Sadece fizik değişimi de değil seninki, çok daha ötesi. N’apıyorsun? İnsanların ruhuna mı giriyorsun?
- Benimki bir hastalık! 40 senedir sokakta kimi görsem, mimiklerini, jestlerini, beden hareketlerini kafamda bir yere yazıyorum. Bilinçli bir şekilde olmasa da yapıyorum. O tiplemeleri canlandırırken, bazen cepten bir jest, bir mimik çıkarıp, “Şuna şöyle bir şey ekleyeyim!” diyorum.
Peki herkesin ‘hopi’si nasıl oluyorsun? Tıpkısının aynısı...
- O da gözlem. Gülüşünü, gözünü kısışını, dudak hareketini, bir jestini kapıveriyorsun. O anda o oluyorsun. Canlandırdığım tiplerden birinin yanağında gamze vardı, bende yok ama kim tutar beni gamzesini bile canlandırdım.
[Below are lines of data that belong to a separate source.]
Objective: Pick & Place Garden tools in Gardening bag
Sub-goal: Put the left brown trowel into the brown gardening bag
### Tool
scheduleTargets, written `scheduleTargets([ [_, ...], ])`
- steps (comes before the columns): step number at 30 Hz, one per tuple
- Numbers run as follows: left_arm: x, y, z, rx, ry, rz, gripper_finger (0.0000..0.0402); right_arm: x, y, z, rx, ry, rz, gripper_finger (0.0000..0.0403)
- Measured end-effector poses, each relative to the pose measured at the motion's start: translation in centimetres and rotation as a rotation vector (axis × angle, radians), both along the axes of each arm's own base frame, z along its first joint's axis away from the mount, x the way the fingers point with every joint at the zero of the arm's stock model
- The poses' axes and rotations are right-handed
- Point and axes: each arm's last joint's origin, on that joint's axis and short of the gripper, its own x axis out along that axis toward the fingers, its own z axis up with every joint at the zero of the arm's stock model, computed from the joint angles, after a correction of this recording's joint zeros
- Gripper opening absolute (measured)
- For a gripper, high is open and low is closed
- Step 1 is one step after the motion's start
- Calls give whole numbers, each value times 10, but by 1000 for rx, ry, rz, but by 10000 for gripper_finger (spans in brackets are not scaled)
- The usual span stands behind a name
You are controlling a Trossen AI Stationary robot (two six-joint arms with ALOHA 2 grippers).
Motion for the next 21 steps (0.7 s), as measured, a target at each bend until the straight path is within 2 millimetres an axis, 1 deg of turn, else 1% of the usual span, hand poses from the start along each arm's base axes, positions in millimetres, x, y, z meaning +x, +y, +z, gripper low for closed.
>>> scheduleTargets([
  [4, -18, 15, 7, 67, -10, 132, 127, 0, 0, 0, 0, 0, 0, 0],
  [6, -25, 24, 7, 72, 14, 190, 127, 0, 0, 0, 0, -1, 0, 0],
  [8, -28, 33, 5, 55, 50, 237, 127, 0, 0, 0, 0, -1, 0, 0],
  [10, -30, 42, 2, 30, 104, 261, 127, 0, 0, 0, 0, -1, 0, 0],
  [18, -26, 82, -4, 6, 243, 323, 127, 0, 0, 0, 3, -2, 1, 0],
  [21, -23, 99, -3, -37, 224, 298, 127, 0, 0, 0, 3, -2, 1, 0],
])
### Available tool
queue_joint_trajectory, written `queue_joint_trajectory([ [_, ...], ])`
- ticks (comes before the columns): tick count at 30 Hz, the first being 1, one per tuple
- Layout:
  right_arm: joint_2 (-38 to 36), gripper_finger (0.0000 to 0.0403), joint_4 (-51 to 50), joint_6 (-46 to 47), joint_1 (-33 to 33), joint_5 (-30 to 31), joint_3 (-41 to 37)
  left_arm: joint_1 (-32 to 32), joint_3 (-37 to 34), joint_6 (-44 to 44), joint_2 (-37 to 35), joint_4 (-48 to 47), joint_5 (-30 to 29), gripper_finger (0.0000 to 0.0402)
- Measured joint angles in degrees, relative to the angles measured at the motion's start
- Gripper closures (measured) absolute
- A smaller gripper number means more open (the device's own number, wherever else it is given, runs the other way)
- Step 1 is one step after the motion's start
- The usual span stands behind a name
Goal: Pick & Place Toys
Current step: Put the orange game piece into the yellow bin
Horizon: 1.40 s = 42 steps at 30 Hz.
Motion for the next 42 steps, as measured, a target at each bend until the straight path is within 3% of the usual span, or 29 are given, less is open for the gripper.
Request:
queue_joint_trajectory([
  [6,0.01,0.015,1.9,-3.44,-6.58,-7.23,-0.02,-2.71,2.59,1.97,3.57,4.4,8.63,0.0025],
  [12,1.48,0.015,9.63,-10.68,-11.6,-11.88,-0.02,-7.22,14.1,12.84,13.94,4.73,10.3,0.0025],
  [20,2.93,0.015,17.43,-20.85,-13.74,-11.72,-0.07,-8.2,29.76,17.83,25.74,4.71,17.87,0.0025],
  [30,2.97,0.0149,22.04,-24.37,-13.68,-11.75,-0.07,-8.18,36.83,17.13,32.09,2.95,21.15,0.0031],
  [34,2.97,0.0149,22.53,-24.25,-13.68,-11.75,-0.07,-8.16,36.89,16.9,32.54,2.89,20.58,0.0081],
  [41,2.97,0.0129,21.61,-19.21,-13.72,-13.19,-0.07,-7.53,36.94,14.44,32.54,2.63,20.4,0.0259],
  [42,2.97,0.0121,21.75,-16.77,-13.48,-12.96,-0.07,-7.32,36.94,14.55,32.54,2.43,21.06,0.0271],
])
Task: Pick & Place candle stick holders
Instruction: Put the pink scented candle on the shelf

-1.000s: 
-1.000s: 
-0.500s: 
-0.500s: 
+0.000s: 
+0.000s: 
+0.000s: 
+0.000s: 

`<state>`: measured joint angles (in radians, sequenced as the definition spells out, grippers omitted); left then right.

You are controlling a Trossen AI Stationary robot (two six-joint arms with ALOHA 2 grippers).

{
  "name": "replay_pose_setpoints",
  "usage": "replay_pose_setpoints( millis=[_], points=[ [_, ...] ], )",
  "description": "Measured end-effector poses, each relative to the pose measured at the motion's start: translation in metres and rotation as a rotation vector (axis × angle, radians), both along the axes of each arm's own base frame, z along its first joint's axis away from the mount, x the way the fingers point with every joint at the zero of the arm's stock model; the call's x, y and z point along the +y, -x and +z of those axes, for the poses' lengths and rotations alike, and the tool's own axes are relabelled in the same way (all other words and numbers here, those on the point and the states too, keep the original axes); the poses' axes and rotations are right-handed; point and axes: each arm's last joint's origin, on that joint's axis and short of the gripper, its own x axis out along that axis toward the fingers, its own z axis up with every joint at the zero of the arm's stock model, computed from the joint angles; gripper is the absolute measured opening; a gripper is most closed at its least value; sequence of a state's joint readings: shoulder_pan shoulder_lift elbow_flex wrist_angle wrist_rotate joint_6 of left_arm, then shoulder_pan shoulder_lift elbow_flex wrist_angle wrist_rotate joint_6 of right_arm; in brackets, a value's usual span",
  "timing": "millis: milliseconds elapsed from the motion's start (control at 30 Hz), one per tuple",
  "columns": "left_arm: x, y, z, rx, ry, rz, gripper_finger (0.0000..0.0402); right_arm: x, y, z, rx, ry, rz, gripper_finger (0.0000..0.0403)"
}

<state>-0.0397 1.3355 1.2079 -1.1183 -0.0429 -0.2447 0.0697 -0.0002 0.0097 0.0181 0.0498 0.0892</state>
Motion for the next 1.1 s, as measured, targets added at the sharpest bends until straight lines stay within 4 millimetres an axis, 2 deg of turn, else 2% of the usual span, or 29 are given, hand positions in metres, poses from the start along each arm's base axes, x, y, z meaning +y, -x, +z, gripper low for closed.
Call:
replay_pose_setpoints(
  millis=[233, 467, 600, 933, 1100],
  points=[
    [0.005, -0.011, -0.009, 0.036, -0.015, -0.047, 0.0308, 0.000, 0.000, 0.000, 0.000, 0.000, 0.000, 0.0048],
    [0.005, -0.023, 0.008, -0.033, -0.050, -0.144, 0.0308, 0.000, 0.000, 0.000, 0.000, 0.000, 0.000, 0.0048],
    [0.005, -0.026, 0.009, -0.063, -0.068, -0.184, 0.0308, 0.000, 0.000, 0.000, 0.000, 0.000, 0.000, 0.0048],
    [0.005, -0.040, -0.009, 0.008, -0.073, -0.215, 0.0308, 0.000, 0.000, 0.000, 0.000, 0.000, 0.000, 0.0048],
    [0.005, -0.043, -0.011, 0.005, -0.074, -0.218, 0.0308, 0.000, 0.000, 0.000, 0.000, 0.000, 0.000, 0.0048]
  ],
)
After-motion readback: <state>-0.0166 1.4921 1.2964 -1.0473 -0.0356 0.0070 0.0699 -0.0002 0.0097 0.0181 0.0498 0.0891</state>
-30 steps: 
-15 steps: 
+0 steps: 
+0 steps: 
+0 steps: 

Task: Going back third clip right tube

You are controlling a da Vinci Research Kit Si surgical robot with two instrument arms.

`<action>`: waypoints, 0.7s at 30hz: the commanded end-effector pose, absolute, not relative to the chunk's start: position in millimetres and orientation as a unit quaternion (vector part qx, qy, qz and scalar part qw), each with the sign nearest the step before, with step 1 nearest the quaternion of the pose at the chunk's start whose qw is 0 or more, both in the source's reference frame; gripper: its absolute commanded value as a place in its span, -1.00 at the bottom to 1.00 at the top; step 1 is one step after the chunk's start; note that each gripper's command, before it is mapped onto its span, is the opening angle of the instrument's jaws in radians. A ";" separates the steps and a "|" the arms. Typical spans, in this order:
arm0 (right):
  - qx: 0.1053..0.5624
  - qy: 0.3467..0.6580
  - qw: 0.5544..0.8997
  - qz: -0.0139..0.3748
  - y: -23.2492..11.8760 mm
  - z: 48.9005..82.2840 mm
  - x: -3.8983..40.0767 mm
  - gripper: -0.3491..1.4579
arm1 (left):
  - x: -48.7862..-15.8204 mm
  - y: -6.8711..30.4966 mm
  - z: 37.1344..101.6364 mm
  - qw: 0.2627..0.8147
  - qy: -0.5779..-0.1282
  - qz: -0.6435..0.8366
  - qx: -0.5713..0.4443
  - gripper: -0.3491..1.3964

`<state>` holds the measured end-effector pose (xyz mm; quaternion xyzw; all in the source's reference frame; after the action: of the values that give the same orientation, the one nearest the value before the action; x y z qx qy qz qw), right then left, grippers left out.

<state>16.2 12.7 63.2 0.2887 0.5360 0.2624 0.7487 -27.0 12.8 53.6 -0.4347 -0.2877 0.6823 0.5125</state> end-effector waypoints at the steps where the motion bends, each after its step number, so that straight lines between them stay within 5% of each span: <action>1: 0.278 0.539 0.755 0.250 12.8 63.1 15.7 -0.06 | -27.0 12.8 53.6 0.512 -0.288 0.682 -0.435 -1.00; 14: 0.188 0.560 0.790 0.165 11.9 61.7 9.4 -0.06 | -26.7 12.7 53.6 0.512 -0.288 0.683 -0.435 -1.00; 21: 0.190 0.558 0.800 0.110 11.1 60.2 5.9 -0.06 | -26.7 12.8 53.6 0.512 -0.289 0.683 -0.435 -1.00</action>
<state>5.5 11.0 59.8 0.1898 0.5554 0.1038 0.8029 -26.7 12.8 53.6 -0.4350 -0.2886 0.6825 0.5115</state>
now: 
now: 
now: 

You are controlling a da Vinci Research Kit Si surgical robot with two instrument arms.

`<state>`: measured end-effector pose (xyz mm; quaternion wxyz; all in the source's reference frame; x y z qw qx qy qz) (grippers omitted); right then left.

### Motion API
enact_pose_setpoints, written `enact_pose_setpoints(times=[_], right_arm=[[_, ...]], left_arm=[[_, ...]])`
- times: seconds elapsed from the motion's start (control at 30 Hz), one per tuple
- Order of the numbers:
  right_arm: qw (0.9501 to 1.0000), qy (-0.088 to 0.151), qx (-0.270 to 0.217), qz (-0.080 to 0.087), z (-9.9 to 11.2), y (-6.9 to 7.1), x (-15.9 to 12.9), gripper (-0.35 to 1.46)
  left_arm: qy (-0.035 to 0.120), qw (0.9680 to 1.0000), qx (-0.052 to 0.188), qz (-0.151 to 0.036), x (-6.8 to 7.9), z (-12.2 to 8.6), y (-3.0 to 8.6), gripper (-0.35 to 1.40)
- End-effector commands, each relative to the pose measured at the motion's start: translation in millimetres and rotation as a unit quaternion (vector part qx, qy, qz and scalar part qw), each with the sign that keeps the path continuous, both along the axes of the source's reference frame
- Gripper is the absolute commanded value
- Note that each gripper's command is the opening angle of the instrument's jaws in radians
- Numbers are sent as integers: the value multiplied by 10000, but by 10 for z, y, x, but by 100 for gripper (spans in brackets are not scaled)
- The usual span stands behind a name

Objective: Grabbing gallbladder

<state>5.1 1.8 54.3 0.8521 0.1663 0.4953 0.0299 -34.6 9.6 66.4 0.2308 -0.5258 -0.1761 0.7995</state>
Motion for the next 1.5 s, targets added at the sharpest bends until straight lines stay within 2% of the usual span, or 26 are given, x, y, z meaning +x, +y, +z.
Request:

Bir de sen bütün bunlar sanki çok kolay yapılabilirmiş gibi bir hava
içindesin...
- E çünkü eğleniyorum. İş gibi yapmıyorum ki. Annem seyrederken diyor ki, “Ay çok eğlenmişsin!” “Yorulmuşundur”dan önce “Eğlenmişsin” diyor. Bu hissin izleyene geçmesi çok önemli...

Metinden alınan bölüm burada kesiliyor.